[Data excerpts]
....

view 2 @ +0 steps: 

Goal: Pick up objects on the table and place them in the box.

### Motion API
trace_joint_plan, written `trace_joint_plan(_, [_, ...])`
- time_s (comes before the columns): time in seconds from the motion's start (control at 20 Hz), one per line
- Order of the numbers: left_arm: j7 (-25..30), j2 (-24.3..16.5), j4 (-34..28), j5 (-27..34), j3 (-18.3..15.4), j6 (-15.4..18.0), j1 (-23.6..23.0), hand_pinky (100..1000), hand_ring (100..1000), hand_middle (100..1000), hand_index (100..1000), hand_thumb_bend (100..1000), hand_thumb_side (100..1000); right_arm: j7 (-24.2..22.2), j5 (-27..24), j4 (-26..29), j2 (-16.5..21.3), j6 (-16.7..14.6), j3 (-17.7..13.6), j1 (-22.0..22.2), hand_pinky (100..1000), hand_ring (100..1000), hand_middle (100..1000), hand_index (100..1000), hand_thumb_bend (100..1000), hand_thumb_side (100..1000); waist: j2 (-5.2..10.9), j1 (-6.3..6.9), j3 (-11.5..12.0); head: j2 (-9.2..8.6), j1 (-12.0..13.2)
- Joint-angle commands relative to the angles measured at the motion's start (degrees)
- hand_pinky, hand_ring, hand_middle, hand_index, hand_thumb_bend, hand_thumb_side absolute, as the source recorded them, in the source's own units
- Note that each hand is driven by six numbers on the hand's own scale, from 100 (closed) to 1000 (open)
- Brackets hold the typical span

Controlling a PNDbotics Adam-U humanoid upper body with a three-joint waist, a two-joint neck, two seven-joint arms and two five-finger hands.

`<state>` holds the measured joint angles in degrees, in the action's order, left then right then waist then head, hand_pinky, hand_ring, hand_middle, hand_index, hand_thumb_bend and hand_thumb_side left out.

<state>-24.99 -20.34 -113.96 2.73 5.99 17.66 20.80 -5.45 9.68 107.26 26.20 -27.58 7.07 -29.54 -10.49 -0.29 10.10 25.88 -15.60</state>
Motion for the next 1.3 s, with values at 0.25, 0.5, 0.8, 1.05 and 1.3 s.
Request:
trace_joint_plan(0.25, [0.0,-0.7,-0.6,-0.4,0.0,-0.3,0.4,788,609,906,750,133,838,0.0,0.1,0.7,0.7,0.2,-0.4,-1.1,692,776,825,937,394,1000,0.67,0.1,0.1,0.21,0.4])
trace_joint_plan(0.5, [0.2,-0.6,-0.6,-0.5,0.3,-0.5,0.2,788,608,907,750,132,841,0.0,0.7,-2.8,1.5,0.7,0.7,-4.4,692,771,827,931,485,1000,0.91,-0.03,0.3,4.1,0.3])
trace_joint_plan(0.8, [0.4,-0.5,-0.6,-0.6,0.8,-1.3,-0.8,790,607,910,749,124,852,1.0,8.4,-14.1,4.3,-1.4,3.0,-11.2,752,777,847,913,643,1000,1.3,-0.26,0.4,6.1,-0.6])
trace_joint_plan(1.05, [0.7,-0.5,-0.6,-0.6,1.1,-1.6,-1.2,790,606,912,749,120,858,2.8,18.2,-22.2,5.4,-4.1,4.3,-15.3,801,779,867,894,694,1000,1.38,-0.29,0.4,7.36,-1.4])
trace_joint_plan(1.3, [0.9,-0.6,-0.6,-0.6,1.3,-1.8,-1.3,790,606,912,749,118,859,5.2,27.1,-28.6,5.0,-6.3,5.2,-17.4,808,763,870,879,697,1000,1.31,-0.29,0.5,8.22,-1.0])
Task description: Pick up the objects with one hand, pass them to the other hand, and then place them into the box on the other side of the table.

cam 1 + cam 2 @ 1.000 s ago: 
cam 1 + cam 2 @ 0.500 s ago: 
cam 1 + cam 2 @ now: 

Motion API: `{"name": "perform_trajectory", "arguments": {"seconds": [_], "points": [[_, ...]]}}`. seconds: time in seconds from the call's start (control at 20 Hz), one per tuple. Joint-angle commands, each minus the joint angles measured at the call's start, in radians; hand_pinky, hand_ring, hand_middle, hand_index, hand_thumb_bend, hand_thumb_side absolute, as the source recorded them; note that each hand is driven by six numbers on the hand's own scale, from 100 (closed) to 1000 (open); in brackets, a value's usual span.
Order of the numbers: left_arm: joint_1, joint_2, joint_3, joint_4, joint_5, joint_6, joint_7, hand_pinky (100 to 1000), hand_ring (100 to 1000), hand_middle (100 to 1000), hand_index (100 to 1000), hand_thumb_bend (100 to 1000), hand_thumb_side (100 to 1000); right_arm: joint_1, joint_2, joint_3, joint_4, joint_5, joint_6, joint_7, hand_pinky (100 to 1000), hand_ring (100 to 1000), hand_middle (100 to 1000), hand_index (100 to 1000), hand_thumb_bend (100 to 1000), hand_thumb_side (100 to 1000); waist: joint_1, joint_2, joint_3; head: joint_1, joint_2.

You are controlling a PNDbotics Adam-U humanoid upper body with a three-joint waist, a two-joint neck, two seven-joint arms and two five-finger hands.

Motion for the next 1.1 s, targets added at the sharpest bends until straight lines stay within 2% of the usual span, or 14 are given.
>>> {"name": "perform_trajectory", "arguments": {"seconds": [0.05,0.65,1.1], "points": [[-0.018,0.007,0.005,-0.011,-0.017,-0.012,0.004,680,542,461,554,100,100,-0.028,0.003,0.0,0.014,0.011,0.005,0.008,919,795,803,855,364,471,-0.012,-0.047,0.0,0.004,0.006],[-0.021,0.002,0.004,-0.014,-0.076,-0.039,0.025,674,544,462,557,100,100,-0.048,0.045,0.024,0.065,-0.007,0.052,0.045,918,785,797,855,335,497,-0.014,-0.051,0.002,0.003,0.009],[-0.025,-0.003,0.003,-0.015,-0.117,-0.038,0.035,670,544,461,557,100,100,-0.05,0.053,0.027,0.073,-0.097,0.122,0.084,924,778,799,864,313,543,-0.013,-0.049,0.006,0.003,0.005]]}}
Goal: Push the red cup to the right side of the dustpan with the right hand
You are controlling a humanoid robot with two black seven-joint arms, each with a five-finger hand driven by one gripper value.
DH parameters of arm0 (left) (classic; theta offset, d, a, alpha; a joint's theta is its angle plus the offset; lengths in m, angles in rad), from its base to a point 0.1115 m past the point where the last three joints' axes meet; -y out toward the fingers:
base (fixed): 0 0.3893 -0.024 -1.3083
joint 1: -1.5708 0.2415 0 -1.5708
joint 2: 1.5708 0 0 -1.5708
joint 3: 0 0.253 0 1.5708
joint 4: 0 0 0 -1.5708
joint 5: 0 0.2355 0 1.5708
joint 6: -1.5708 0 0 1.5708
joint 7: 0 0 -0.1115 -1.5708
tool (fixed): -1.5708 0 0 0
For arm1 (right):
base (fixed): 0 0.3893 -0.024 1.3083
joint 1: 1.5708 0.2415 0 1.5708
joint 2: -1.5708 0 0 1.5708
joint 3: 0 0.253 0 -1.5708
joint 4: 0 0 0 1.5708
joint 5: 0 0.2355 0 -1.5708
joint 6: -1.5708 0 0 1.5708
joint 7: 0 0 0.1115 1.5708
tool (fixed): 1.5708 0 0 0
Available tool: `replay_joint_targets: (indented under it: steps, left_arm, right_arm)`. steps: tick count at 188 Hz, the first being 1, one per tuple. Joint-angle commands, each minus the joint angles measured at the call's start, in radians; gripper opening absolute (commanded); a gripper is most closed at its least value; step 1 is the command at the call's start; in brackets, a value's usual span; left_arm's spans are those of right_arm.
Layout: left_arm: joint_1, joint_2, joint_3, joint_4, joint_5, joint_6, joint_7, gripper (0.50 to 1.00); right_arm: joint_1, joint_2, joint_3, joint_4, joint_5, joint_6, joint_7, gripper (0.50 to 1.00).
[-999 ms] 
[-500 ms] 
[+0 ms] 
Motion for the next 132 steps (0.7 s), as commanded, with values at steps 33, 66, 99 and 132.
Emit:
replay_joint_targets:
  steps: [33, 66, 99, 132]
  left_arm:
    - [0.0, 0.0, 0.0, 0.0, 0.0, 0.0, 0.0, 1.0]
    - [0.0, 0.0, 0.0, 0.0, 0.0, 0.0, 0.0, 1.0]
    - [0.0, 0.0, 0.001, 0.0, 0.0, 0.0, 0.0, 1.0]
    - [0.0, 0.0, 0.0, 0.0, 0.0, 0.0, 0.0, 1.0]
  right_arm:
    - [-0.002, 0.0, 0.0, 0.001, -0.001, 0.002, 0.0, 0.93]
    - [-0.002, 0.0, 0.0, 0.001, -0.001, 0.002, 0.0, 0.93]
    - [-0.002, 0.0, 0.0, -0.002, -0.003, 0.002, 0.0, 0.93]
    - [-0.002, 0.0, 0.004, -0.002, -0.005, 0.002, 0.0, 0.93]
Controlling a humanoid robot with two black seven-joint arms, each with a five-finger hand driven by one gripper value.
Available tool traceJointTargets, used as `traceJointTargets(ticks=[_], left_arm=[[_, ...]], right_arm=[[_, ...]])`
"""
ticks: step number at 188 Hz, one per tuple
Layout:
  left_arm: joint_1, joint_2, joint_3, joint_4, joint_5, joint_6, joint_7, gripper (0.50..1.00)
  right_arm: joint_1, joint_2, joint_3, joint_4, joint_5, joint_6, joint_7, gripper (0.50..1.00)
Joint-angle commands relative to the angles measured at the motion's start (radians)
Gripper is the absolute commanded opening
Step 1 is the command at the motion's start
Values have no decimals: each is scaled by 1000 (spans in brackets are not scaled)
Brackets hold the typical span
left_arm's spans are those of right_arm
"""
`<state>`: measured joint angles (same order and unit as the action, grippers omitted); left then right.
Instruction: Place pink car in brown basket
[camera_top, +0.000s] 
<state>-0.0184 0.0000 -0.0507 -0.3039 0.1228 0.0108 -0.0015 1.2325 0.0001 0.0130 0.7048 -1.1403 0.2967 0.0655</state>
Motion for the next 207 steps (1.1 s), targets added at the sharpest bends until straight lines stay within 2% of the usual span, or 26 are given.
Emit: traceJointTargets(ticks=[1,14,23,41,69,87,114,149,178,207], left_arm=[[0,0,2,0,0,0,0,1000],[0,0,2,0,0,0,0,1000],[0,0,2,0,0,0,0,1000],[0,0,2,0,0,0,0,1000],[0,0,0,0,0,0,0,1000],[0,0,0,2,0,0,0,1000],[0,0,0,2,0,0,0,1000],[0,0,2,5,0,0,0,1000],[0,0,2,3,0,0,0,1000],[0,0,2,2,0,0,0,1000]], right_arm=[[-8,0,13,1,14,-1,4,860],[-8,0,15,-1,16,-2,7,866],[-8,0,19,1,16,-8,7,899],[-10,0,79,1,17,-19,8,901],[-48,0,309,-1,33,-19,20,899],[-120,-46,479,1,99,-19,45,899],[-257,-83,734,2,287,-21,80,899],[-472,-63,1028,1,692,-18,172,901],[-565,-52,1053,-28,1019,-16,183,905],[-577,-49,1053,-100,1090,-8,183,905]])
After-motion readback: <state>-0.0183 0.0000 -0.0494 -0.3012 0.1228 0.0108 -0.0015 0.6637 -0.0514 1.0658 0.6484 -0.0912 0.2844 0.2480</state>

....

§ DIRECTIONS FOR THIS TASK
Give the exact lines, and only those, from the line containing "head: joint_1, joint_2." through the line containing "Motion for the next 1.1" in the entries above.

§ YOUR SOLUTION
Order of the numbers: left_arm: joint_1, joint_2, joint_3, joint_4, joint_5, joint_6, joint_7, hand_pinky (100 to 1000), hand_ring (100 to 1000), hand_middle (100 to 1000), hand_index (100 to 1000), hand_thumb_bend (100 to 1000), hand_thumb_side (100 to 1000); right_arm: joint_1, joint_2, joint_3, joint_4, joint_5, joint_6, joint_7, hand_pinky (100 to 1000), hand_ring (100 to 1000), hand_middle (100 to 1000), hand_index (100 to 1000), hand_thumb_bend (100 to 1000), hand_thumb_side (100 to 1000); waist: joint_1, joint_2, joint_3; head: joint_1, joint_2.

You are controlling a PNDbotics Adam-U humanoid upper body with a three-joint waist, a two-joint neck, two seven-joint arms and two five-finger hands.

Motion for the next 1.1 s, targets added at the sharpest bends until straight lines stay within 2% of the usual span, or 14 are given.

What precedes this is the full answer.